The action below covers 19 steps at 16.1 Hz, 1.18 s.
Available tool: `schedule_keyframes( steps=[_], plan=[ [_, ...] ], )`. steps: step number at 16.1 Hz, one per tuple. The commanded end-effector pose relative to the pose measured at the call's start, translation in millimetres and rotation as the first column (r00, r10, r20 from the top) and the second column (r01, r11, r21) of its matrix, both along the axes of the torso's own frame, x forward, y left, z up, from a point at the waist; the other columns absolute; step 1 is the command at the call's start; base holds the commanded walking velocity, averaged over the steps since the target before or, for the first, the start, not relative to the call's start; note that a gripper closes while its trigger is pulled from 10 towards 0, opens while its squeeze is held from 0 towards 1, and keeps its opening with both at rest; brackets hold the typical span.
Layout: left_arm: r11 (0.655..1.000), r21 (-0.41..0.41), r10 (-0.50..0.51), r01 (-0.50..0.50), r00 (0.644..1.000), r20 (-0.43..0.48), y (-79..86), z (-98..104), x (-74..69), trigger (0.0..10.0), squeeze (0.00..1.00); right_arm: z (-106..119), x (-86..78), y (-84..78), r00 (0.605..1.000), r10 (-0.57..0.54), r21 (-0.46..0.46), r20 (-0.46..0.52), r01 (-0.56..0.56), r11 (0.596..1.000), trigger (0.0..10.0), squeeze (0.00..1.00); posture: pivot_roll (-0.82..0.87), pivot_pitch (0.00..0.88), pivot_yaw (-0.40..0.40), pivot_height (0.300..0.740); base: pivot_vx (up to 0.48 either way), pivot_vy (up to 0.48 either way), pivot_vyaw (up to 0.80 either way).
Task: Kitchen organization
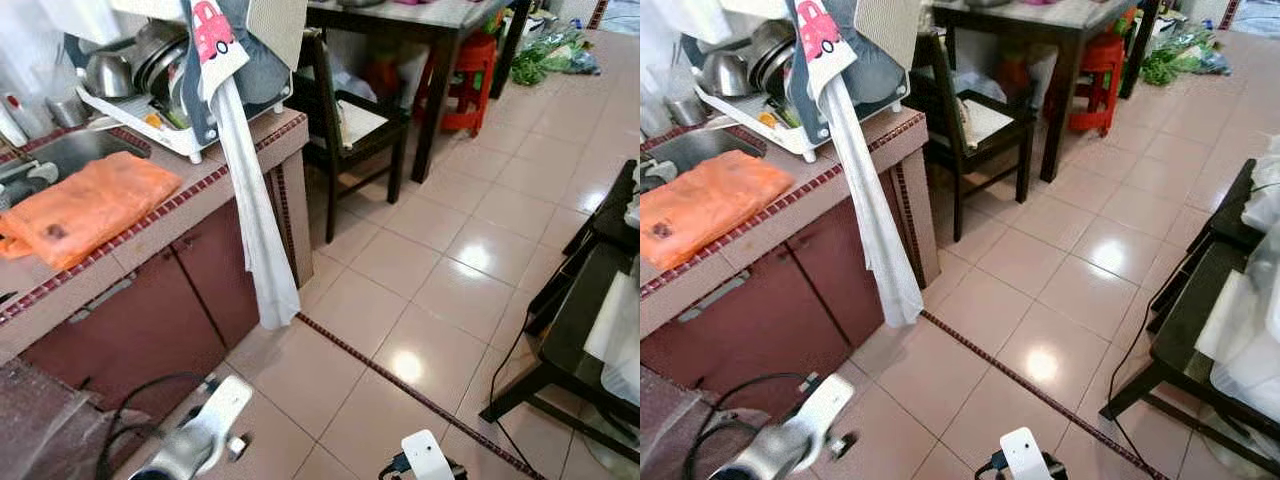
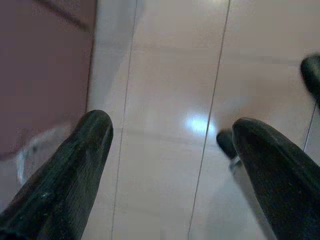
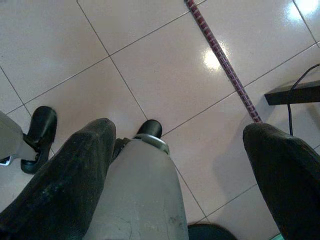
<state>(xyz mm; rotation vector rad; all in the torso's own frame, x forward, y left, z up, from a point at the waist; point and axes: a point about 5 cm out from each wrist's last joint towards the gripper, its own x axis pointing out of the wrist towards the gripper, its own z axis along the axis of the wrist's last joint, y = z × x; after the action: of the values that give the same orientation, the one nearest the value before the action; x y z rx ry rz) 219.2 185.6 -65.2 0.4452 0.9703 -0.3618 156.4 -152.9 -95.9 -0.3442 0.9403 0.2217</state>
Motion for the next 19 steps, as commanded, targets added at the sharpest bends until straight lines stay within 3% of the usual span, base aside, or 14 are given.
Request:
schedule_keyframes(
  steps=[1, 3, 9, 10, 11, 13, 14, 18, 19],
  plan=[
    [1.000, -0.007, 0.019, -0.019, 1.000, -0.013, 1.4, -2, -3.4, 10.0, 0.00, -10, -24.9, 1.2, 0.995, -0.003, -0.001, -0.099, 0.003, 1.000, 10.0, 0.00, -0.08, 0.074, 0.096, 0.740, 0.000, 0.000, 0.00],
    [0.996, -0.012, 0.083, -0.083, 0.996, -0.020, 0.9, -3, -5.0, 10.0, 0.00, -10, -25.1, 0.2, 0.995, 0.007, 0.001, -0.099, -0.007, 1.000, 10.0, 0.00, -0.08, 0.070, 0.082, 0.740, 0.000, 0.000, 0.00],
    [0.996, -0.004, 0.088, -0.088, 0.995, -0.050, -6.1, -10, -13.6, 10.0, 0.00, -5, -12.9, -14.1, 0.997, 0.005, -0.018, -0.074, -0.006, 1.000, 10.0, 0.00, -0.06, 0.041, 0.016, 0.740, 0.000, 0.000, 0.00],
    [0.995, -0.012, 0.103, -0.104, 0.993, -0.051, -7.3, -11, -16.0, 10.0, 0.00, 2, 2.0, -26.7, 0.983, -0.183, 0.040, -0.006, 0.183, 0.982, 10.0, 0.00, -0.05, 0.036, 0.015, 0.740, 0.000, 0.000, 0.00],
    [0.990, -0.053, 0.127, -0.129, 0.991, -0.045, -9.2, -11, -15.9, 10.0, 0.00, 8, 11.8, -37.5, 0.928, -0.370, 0.107, 0.038, 0.364, 0.925, 10.0, 0.00, -0.05, 0.035, 0.022, 0.740, 0.000, 0.000, 0.00],
    [0.985, -0.077, 0.153, -0.156, 0.987, -0.046, -11.7, -11, -14.9, 10.0, 0.00, 10, 15.3, -45.6, 0.878, -0.476, 0.148, 0.048, 0.465, 0.873, 10.0, 0.00, -0.06, 0.038, 0.044, 0.740, 0.000, 0.000, 0.00],
    [0.983, -0.071, 0.168, -0.170, 0.985, -0.040, -10.3, -10, -13.1, 10.0, 0.00, 11, 17.4, -44.1, 0.868, -0.494, 0.154, 0.053, 0.481, 0.863, 10.0, 0.00, -0.07, 0.047, 0.051, 0.740, 0.000, 0.000, 0.00],
    [0.962, -0.112, 0.258, -0.247, 0.961, 0.095, -13.2, 10, 19.2, 10.0, 0.00, 24, 45.2, -32.3, 0.875, -0.470, 0.219, 0.117, 0.439, 0.871, 10.0, 0.00, -0.12, 0.031, 0.071, 0.740, 0.000, 0.000, 0.00],
    [0.965, -0.113, 0.252, -0.238, 0.959, 0.133, -15.4, 16, 27.9, 10.0, 0.00, 31, 56.6, -34.1, 0.853, -0.499, 0.249, 0.154, 0.455, 0.855, 10.0, 0.00, -0.13, 0.022, 0.077, 0.740, 0.000, 0.000, 0.00]
  ],
)
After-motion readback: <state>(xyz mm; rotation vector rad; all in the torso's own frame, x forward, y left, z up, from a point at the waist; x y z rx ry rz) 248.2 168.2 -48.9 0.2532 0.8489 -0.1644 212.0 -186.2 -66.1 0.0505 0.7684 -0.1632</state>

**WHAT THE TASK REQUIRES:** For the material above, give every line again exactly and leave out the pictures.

**YOUR SOLUTION:**
The action below covers 19 steps at 16.1 Hz, 1.18 s.
Available tool: `schedule_keyframes( steps=[_], plan=[ [_, ...] ], )`. steps: step number at 16.1 Hz, one per tuple. The commanded end-effector pose relative to the pose measured at the call's start, translation in millimetres and rotation as the first column (r00, r10, r20 from the top) and the second column (r01, r11, r21) of its matrix, both along the axes of the torso's own frame, x forward, y left, z up, from a point at the waist; the other columns absolute; step 1 is the command at the call's start; base holds the commanded walking velocity, averaged over the steps since the target before or, for the first, the start, not relative to the call's start; note that a gripper closes while its trigger is pulled from 10 towards 0, opens while its squeeze is held from 0 towards 1, and keeps its opening with both at rest; brackets hold the typical span.
Layout: left_arm: r11 (0.655..1.000), r21 (-0.41..0.41), r10 (-0.50..0.51), r01 (-0.50..0.50), r00 (0.644..1.000), r20 (-0.43..0.48), y (-79..86), z (-98..104), x (-74..69), trigger (0.0..10.0), squeeze (0.00..1.00); right_arm: z (-106..119), x (-86..78), y (-84..78), r00 (0.605..1.000), r10 (-0.57..0.54), r21 (-0.46..0.46), r20 (-0.46..0.52), r01 (-0.56..0.56), r11 (0.596..1.000), trigger (0.0..10.0), squeeze (0.00..1.00); posture: pivot_roll (-0.82..0.87), pivot_pitch (0.00..0.88), pivot_yaw (-0.40..0.40), pivot_height (0.300..0.740); base: pivot_vx (up to 0.48 either way), pivot_vy (up to 0.48 either way), pivot_vyaw (up to 0.80 either way).
Task: Kitchen organization
<state>(xyz mm; rotation vector rad; all in the torso's own frame, x forward, y left, z up, from a point at the waist; point and axes: a point about 5 cm out from each wrist's last joint towards the gripper, its own x axis pointing out of the wrist towards the gripper, its own z axis along the axis of the wrist's last joint, y = z × x; after the action: of the values that give the same orientation, the one nearest the value before the action; x y z rx ry rz) 219.2 185.6 -65.2 0.4452 0.9703 -0.3618 156.4 -152.9 -95.9 -0.3442 0.9403 0.2217</state>
Motion for the next 19 steps, as commanded, targets added at the sharpest bends until straight lines stay within 3% of the usual span, base aside, or 14 are given.
Request:
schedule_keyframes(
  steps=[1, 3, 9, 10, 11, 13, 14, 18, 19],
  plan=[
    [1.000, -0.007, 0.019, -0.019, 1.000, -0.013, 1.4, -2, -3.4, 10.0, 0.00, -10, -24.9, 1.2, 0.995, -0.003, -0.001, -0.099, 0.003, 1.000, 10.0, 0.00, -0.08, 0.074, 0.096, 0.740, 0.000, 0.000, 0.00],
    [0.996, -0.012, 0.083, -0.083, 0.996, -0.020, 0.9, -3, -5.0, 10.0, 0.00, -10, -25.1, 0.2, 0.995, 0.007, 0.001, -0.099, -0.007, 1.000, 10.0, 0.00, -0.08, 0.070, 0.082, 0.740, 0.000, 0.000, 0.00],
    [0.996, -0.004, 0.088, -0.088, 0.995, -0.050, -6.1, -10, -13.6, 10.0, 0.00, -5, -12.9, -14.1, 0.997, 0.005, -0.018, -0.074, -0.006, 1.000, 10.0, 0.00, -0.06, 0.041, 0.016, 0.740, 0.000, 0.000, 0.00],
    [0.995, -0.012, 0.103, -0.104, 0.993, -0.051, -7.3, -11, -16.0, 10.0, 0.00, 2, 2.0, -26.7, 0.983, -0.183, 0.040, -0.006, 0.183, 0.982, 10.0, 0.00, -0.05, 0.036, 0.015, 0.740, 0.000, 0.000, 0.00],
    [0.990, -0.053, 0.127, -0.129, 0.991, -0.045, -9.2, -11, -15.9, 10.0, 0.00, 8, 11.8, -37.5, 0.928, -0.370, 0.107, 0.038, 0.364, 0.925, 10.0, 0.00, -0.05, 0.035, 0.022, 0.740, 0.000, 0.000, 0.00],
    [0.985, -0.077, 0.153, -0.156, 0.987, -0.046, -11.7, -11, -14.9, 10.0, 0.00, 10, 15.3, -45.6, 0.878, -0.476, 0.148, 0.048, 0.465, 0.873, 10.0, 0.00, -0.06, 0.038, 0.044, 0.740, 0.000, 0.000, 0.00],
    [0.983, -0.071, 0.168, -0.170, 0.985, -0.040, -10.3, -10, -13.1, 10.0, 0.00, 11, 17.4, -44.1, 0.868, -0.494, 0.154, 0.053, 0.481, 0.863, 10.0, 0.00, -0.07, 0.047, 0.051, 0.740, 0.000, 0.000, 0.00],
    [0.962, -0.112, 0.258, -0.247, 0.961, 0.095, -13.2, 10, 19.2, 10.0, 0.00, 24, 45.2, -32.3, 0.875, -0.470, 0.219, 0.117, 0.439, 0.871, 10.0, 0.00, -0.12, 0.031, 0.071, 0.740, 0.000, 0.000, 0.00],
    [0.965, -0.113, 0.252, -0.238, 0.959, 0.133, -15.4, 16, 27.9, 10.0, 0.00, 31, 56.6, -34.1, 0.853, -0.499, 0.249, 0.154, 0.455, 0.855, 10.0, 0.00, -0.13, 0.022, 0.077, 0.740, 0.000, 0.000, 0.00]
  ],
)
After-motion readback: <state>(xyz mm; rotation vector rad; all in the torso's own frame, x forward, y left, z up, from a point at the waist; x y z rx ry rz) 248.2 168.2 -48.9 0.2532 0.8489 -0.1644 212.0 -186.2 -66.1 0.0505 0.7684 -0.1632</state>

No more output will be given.